▶ [Work required] An exact transcript is required of the lines below, from the one containing "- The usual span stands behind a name" through the very last; leave every picture out of it.
:: Recorded information ::
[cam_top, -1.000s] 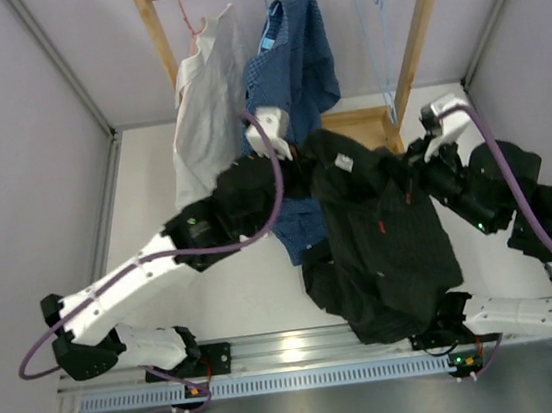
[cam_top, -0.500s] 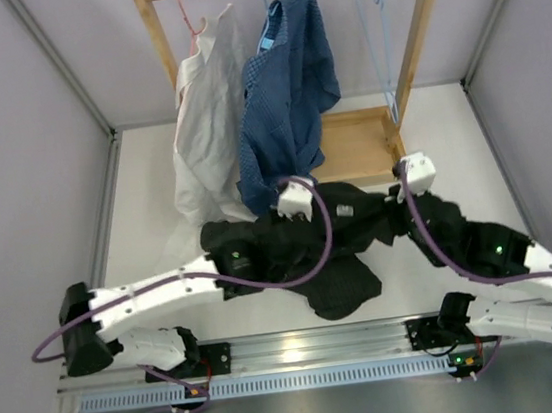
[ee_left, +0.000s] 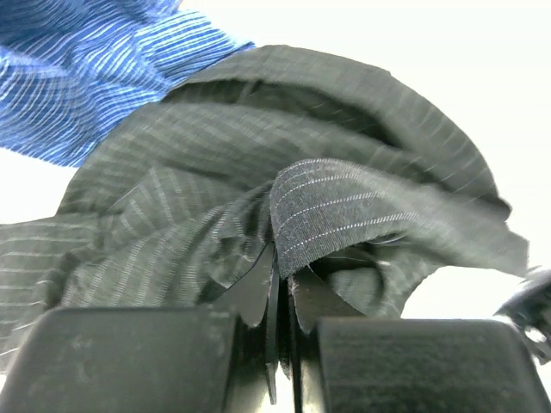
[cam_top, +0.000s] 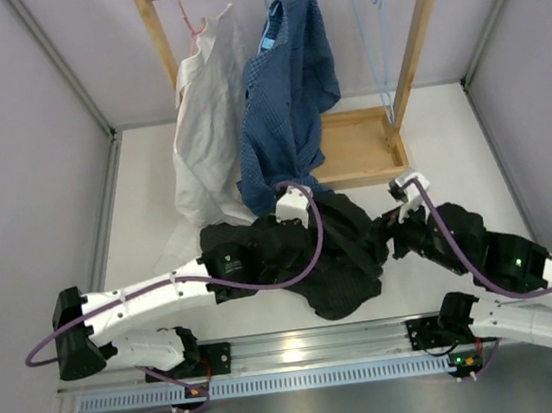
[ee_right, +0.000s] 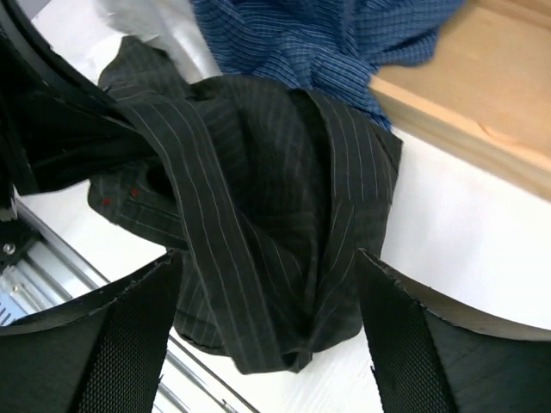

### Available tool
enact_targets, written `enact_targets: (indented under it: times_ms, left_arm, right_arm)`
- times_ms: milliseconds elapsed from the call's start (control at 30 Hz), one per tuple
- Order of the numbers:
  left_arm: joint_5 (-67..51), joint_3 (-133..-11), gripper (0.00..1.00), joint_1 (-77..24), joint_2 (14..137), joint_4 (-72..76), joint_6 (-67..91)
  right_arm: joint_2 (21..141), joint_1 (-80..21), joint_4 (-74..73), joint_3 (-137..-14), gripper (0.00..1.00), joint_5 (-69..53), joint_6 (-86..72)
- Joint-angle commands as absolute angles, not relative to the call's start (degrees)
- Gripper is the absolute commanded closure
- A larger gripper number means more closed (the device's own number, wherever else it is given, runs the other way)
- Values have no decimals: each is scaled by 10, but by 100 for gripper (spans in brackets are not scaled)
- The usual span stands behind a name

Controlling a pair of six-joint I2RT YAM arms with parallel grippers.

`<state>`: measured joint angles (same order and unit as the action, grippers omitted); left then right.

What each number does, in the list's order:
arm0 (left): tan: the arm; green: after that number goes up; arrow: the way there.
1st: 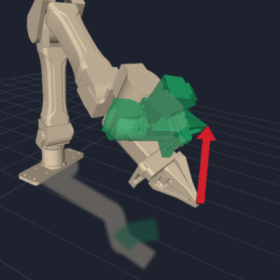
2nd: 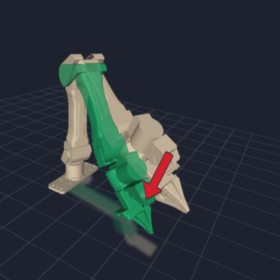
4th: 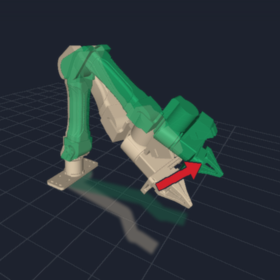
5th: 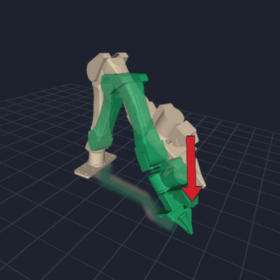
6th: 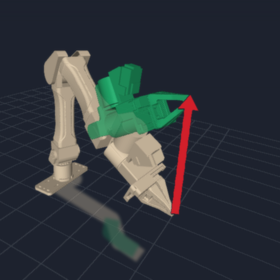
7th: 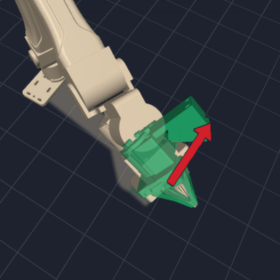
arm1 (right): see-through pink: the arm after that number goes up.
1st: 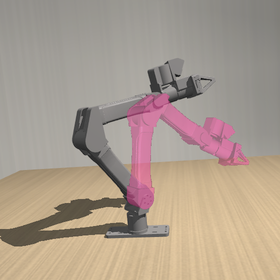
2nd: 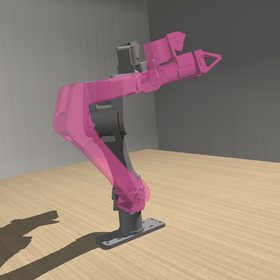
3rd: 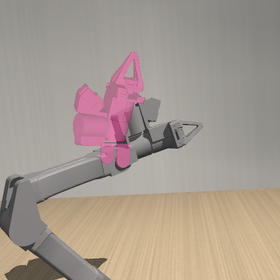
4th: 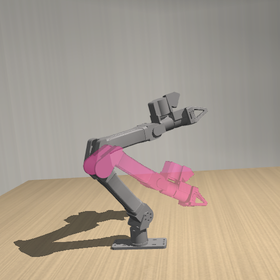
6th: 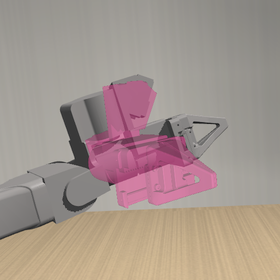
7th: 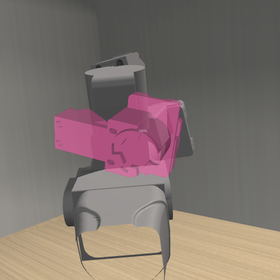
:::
▶ [Answer space]
- The usual span stands behind a name

Controlling a pair of six-joint I2RT YAM arms with parallel grippers.

`<state>`: measured joint angles (same order and unit as the action, grippers omitted); left then right.

What each number does, in the list's order:
arm0 (left): tan: the arm; green: after that number goes up; arrow: the way there.
1st: 
2nd: 
4th: 
5th: 
6th: 
7th: 
arm1 (right): see-through pink: the arm after that number goes up.
1st: 
2nd: 
3rd: 
4th: 
6th: 
7th: 

The output given is complete.